The title character of this picaresque fantasy, Jebel Rum, is a thin weakling of a boy who aspires to succeed his father as executioner of Abu Aineh, a nation in the far south of the land Makhras. After the high lord, the executioner is the most powerful man, and Jebel, hopes to win the love of Debbat Alg, the beautiful daughter of the lord. The only way he can best his two stronger older brothers in the competition that will determine who will be executioner is to go on a quest, to petition Sabbah Eid for inhuman strength. Jebel and his slave, Tel Hesani, trek the meandering route through other nations, around and over mountains, across swamps, trying to fend off, among other hazards, murderous traders who kidnap and enslave him.

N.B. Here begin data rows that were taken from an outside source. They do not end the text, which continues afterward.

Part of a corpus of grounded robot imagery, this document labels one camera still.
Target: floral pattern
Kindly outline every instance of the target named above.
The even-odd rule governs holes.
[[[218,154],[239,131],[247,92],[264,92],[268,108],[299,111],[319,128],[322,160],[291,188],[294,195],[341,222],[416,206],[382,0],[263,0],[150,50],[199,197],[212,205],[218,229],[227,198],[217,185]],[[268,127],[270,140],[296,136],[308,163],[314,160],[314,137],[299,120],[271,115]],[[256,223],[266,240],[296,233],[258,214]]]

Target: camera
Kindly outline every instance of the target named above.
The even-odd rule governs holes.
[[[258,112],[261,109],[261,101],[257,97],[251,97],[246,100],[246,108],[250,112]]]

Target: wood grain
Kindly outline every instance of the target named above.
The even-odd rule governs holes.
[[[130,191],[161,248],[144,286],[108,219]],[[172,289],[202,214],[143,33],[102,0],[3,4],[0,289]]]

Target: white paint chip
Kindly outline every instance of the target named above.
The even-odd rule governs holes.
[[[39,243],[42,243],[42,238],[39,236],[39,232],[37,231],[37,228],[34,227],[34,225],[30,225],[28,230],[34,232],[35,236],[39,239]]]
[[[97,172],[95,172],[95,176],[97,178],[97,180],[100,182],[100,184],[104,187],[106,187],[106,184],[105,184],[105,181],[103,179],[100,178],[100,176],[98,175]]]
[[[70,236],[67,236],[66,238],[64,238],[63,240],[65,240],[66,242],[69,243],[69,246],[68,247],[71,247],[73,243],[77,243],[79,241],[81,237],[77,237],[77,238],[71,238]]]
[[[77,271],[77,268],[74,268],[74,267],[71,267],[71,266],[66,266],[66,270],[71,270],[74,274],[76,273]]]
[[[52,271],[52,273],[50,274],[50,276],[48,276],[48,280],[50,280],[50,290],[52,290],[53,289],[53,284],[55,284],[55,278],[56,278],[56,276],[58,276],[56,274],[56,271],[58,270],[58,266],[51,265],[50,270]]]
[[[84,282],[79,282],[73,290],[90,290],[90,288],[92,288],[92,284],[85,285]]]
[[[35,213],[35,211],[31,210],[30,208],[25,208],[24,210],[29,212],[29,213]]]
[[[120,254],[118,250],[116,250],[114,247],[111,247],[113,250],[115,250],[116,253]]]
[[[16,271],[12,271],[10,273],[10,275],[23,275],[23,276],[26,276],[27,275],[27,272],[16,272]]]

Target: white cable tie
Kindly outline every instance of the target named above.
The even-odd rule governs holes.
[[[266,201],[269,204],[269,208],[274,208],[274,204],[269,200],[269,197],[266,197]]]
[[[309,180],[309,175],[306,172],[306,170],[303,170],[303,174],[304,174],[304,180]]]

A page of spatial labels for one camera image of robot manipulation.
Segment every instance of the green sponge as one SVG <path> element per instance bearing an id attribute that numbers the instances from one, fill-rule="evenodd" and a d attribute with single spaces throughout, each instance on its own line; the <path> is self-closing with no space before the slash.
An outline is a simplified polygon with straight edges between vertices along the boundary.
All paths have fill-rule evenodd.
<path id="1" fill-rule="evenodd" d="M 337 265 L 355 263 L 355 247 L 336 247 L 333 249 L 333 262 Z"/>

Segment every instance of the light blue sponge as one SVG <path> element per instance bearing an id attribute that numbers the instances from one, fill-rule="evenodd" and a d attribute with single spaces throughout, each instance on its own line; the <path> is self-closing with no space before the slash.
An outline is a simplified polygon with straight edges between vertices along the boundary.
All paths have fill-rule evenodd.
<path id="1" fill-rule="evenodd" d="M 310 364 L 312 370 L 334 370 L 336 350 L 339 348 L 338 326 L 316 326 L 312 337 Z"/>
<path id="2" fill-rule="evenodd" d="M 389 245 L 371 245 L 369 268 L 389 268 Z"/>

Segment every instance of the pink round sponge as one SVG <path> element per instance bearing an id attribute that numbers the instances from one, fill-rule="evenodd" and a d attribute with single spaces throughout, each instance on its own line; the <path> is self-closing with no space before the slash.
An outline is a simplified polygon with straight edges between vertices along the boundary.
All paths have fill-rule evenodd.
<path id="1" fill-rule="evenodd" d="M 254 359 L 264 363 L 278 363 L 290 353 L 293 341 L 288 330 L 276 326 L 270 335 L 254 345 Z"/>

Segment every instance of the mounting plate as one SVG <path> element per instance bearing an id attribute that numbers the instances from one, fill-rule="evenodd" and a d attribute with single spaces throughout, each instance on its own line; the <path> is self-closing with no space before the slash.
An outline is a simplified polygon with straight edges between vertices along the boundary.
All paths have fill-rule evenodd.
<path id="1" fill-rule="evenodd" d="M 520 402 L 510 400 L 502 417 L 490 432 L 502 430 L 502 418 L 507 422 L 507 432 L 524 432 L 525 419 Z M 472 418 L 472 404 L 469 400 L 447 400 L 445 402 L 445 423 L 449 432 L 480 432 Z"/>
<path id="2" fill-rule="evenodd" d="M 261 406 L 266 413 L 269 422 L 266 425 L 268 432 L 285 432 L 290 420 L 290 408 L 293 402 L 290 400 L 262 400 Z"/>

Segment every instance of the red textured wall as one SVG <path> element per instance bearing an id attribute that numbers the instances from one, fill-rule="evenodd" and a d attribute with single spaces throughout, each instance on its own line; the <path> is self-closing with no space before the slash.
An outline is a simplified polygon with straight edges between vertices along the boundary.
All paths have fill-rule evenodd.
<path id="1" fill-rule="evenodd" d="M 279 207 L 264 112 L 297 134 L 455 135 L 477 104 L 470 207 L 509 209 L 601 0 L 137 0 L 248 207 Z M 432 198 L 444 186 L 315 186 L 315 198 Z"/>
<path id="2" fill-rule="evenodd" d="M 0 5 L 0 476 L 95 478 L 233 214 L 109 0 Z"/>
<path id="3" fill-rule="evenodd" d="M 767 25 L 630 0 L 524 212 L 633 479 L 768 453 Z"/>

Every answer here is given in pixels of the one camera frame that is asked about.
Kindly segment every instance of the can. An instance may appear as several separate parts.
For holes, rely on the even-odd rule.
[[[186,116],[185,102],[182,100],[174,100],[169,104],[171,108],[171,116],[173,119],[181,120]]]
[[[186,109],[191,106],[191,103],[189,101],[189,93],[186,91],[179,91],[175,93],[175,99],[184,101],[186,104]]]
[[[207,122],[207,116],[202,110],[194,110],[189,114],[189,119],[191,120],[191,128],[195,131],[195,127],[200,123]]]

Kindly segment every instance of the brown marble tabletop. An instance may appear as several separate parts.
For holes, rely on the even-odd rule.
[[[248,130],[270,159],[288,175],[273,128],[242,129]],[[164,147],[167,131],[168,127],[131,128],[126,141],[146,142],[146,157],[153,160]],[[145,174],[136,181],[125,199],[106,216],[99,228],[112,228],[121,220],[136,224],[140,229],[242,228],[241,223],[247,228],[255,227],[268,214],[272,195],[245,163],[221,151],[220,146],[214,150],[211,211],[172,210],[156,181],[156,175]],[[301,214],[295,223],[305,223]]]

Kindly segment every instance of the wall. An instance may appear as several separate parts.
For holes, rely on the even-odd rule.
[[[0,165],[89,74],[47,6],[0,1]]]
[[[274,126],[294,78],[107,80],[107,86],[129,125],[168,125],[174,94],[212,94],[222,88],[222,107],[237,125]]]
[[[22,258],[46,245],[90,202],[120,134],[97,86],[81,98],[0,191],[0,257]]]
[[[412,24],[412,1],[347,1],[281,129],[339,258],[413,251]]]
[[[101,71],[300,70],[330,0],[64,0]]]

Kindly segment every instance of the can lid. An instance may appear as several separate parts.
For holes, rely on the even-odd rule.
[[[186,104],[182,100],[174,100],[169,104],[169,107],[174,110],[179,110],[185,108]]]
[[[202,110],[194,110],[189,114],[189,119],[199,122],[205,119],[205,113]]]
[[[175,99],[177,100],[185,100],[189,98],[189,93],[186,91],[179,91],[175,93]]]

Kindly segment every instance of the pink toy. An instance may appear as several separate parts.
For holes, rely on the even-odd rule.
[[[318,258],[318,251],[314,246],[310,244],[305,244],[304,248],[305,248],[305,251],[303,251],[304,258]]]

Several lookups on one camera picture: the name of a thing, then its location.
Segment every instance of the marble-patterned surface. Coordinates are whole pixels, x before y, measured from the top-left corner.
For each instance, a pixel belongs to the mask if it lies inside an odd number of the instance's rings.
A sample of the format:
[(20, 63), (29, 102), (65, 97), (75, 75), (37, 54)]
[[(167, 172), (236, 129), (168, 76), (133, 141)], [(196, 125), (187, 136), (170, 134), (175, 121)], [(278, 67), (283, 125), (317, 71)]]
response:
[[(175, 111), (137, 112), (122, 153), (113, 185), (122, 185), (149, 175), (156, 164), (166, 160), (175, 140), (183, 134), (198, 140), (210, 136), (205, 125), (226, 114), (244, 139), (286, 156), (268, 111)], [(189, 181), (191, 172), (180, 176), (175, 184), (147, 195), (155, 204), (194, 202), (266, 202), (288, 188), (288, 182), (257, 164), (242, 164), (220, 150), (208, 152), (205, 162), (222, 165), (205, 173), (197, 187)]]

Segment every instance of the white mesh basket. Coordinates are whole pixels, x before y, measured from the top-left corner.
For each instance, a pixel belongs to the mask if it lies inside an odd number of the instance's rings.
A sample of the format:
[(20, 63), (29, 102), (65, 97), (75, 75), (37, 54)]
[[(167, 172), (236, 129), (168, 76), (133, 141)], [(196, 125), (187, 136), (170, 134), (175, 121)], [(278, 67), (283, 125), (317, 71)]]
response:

They force him to plunder graves, an undertaking he dreads because it will rob him of his humanity. Multiple adventures follow, including imprisonment, attempts to convert him to another religion, near-starvation because he refuses to eat human flesh, and an encounter with a god of death with whom he bargains for his life. At his lowest point, he forsakes the quest, but Tel Hesani persuades him to continue. When he finally meets with Sabbah Eid, she tells him to use the power she gives him to make the world a better place, a command he must decipher. In the end, he does so in a way that may surprise but satisfy readers. The prolific author has written a fast-paced, if somewhat formulaic story, which he asserts is based on The Adventures of Huckleberry Finn, but whose characters and place-names are Jordanian. These make for an exotic yet not unfamiliar saga, which his fans will find alluring.